Sometimes, a girl just cant keep waiting for summertime. Even if your hometown is devoid of seasonal changes and its sunny out all year long, there comes a time in between March and May when the heat is just too damn much. Seriously, all you want to do is grab that six pack that looks so inviting sitting there in that gas station refrigerator and head to the closest body of water for some quality chillin. When this time comes, and youre itching to drop all responsibility and dive into your summer vacation, what better soundtrack than Sublimes third and last studio album, their self-titled groove machine?
Released mid-summer in 1996, Sublime was the bands only album to come out under the wing of a major record label (Gasoline Alley/MCA), and whats tragic about it is that frontman Bradley Nowell didnt even make it alive long enough to see it hit the stores. Nevertheless, Nowells heroin-related death didnt prevent his last work from going Platinum five times and becoming this little lasss party predilection.
Although some may say Sublime was just an unfortunate product of the 90s lowlife Cali crowd, or a mindless surfer boy experiment, Im repping the LBC all the way. With tracks as classic as Garden Grove, April 29, 1992, Doin Time, Caress Me Down, and basically almost every other one on the album, Im more than proud to bare my guilty pleasure. From beginning to end, Sublime captures the bands ska, punk, & reggae kicks, offering a variety of styles from the radio-friendly, super boppy What I Got, to the slow, drawn out, sexy guitar of Pawn Shop, hardcore punk of Paddle Out, and chill hip-hop & latin vibes in Doin Time. This last track might be my sole favorite. Its the perfect blend of soft congas, looping drum and bass, and the seductive serenade style that was Nowells forte.
Im not much of a reggae fan, but listening to that mans voice glide over their dubs, I cant help but start hopping. There is such a decadent sexiness in his voice when it joins forces with the cadence of his guitar in numbers like Pawn Shop, it makes my hips just come alive and once the gyrating starts, it becomes contagious. Its that neo-reggae funk that, for me, makes Sublime the band that means summertime.
Regardless of their obvious struggle with hard drugs, the guys in the band were able to produce carefree music, sometimes even incorporating a grimy sense of humor into their lyrics (see Wrong Way). They speak so clearly about a life of beer, weed, and desolate career prospects — a life Ive come to know so well living in Miami, surrounded by twenty-somethings without direction and a love for days off. It always seemed to me like Nowell, bassist Bud Gaugh, and drummer Eric Wilson lead the same kind of existence. Southern Cali seems to be the 305 of the West Coast, and because our homes parallel each other, its easy for me to identify with their music, especially during times of leisure. This album, specifically, is great when youre in the mood to take a load off and loosen up, maybe get a little raunchy, and break it down to Caress Me Down. This song masters the Long Beach dub beat and kills with its lyrics in Nowells broken Spanish, which is dirtier than a month-old litterbox.

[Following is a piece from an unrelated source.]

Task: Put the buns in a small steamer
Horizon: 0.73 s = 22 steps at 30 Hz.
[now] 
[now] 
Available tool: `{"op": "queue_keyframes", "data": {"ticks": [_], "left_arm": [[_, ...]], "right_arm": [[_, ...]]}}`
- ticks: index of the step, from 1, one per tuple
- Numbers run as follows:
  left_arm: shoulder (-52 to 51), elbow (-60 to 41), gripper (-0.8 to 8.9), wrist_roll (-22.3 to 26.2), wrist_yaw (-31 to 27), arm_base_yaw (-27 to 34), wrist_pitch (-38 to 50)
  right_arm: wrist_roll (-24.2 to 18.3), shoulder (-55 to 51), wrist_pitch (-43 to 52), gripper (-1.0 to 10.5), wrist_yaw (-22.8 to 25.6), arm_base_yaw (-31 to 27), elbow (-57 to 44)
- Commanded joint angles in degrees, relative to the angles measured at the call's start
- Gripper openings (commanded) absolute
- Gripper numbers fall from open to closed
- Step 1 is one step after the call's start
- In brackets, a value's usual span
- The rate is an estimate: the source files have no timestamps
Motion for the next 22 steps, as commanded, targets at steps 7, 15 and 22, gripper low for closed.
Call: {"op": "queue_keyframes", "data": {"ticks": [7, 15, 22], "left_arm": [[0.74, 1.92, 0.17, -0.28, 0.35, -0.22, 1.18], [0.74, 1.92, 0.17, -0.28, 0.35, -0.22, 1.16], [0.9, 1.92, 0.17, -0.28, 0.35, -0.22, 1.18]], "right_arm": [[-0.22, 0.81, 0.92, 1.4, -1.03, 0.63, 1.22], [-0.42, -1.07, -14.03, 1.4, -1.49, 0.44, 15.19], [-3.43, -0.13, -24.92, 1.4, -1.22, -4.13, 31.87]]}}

Knowing the bands history, their music also inspires a sort of rebellious nostalgia in me, especially tracks like April 29, 1992, which is truly more like an anthem than just a single. The second the bass kicks in after the cops are talking on the radio, a feeling of camaraderie is born within you. The song screams 1990s revolution with that killer bass line and the dropping of a 187 so casually in there. Perhaps there is just something extremely gratifying about hearing your hometown shouted out in a song about a riot. Whats great about Sublimes version of rebellion is that its liberating without carrying that Cobain-esque aura of suffocation, which makes it more empowering rather than teenage angst-y. Cant fight against the youth! declares Nowell in Jailhouse, and tell me thats not just the kind of idealism you love to be a part of.
There are three basic elements that make Sublime worthy of keeping it in your iPod, even after you think you couldnt bear to hear these songs more than you already have. First off, they had Brad Nowell for a vocalist at the time. The guys voice is like a lullaby that acts as a social lubricant. His soft moans and everyman lyrics always bear a sensuality that rolls so well over, around, and underneath the second reason to love them: Their beats are just so frickin laid back. Always kickin it with a relaxed bass and a backyard-band style drum beat that, together, invite you to join their group and their atmosphere by simply hanging out. Lastly, they couldnt be Sublime without the synth dubs. In Garden Grove, they finish off the song with a sick turntable jam that follows Nowells listing of all his miserable activities. Marshall Goodmans scratching combined with the slow drums and the songs traditional ska/punk guitar make for a tune that is really just — theres no other way to put it — sublime.